Re: Are Heresies Allowed? (Was: RS/RE) from David G. Durand on 1996-09-14 (w3c-sgml-wg@w3.org from September 1996)

From: David G. Durand <dgd@cs.bu.edu>
Date: Sat, 14 Sep 1996 16:05:16 -0400
To: w3c-sgml-wg@w3.org
Message-Id: <v02130500ae60b980c602@[128.148.157.46]>
At 12:33 AM 9/14/96, Arjun Ray wrote:
>At 12:24 PM 9/13/96 -0400, David Durand wrote:
>>I'd like to make sure that they are _never_ invoked.
>
>Aside the (religious) issue of 8879-compliance, can anybody explain why
>they are necessary? For instance, exactly what are RS and RE in a byte
>stream over TCP? Sorry, RS/RE has "fuddy-duddy" written all over it (can
>you say "punch card is all I grok"?)

Well, if you want to be SGML-parsable, you want the content of your
elements to be the same whether the document is interpreted as SGML or XML.
You therefore need either to preserve the RS/RE rules, or find a way that
they not be invoked. Fuddy-duddy or not, the definition in 8879 is a real
issue, and gratuitous incompatibility, especially in the matter of what is
element content, is a problem we should avoid.

>....
>May I propose a focus on relevant concepts rather than rules. In the
>context of essentially free-form text and markup, exactly what does a
>record-end/end-of-line/whatchamacallit mean?
>
>   1. Is it part of the instance text?
>   2. Is it (processable) markup?
>   3. Is it an artifact of the storage strategy the environment was too
>      brain-dead not to have encapsulated?
>
>In some ways, #3 is a special case of (in the sense of imposition on) #2.
>And #1 is clearly unworkable. So, if we want simple and strong rules (the
>kind that establish a two-way relation between ease of programming and
>ease of understanding) the rational approach IMHO is to treat these animals
>as markup always. When needed as instance text, an inline escape mechanism
>should suffice (how about '\' as MSSCHAR?). The problem is reduced to one
>of lexical tokenization, which is where I believe it always belonged.
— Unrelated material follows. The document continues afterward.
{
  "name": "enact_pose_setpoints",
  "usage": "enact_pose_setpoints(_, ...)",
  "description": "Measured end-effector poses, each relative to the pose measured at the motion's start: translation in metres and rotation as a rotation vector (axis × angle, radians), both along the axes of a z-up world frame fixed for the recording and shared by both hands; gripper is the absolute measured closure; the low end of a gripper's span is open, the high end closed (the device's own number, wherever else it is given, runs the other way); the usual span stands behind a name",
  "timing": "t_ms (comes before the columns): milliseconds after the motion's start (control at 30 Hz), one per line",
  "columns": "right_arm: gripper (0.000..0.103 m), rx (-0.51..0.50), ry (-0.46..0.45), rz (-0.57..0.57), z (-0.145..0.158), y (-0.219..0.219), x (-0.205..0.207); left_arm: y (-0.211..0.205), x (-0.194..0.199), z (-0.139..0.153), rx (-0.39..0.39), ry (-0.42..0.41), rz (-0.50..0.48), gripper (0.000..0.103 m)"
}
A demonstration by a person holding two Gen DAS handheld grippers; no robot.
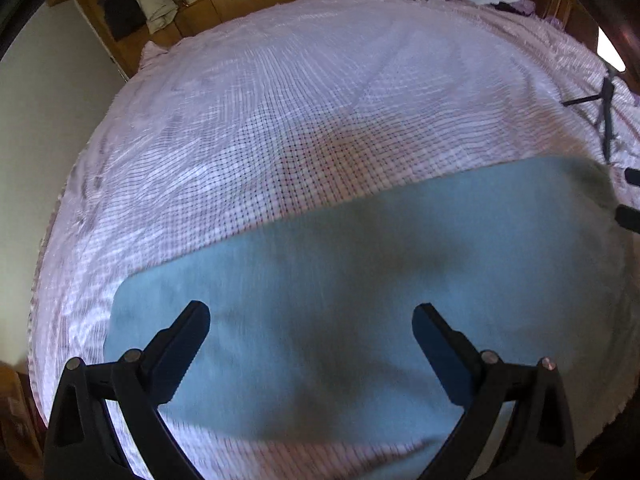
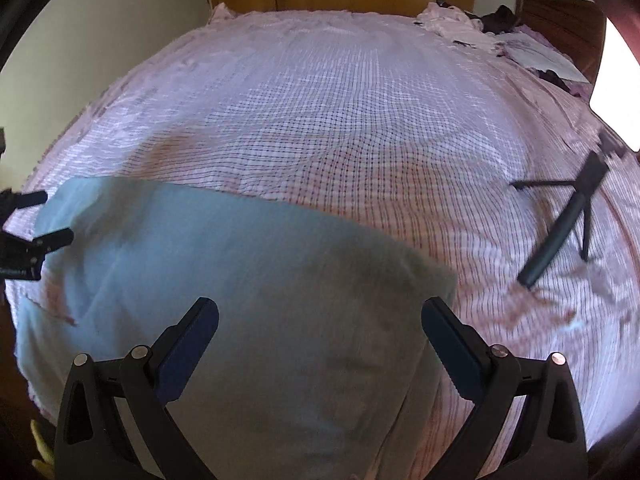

Funny, I think #1 is clearly correct. Treat CR, LF, and their kin as SGML
has always treated tab and space (ignored in element content, parsed as
data elsewhere). We may need to amend stylesheets to allow a stylesheet to
recognize CR, LF, or CRLF as special formatting in some contexts. This
would simplify entity management and parsing both. It would mean that
line-ending convention transformations would no longer be no-ops, as they
change the byte stream, but this is not such a bad idea.

The worst problem would be dealing with old IBM iron.
You could do OK by a couple of methods, but none of them would be
completely natural with the standard tools (as far as my old mainframe
memories go, at any rate). And you gain character-stream address stability.

I think that the byte-stream file has won, and we should just treat CR and
LF as more whitespace bytes. People who are creating "example" or
"verbatim" tags, just need to use the stylesheet to declare what's up, or
leave it to the application to decide which whitespace differences are
significant. Note that this is how tabs are already treated, and despite a
little pain, the world manages to muddle on.

  -- David


--------------------------------------------+--------------------------
David Durand                  dgd@cs.bu.edu | david@dynamicDiagrams.com
Boston University Computer Science          | Dynamic Diagrams
http://www.cs.bu.edu/students/grads/dgd/    | http://dynamicDiagrams.com/
Received on Saturday, 14 September 1996 16:02:01 UTC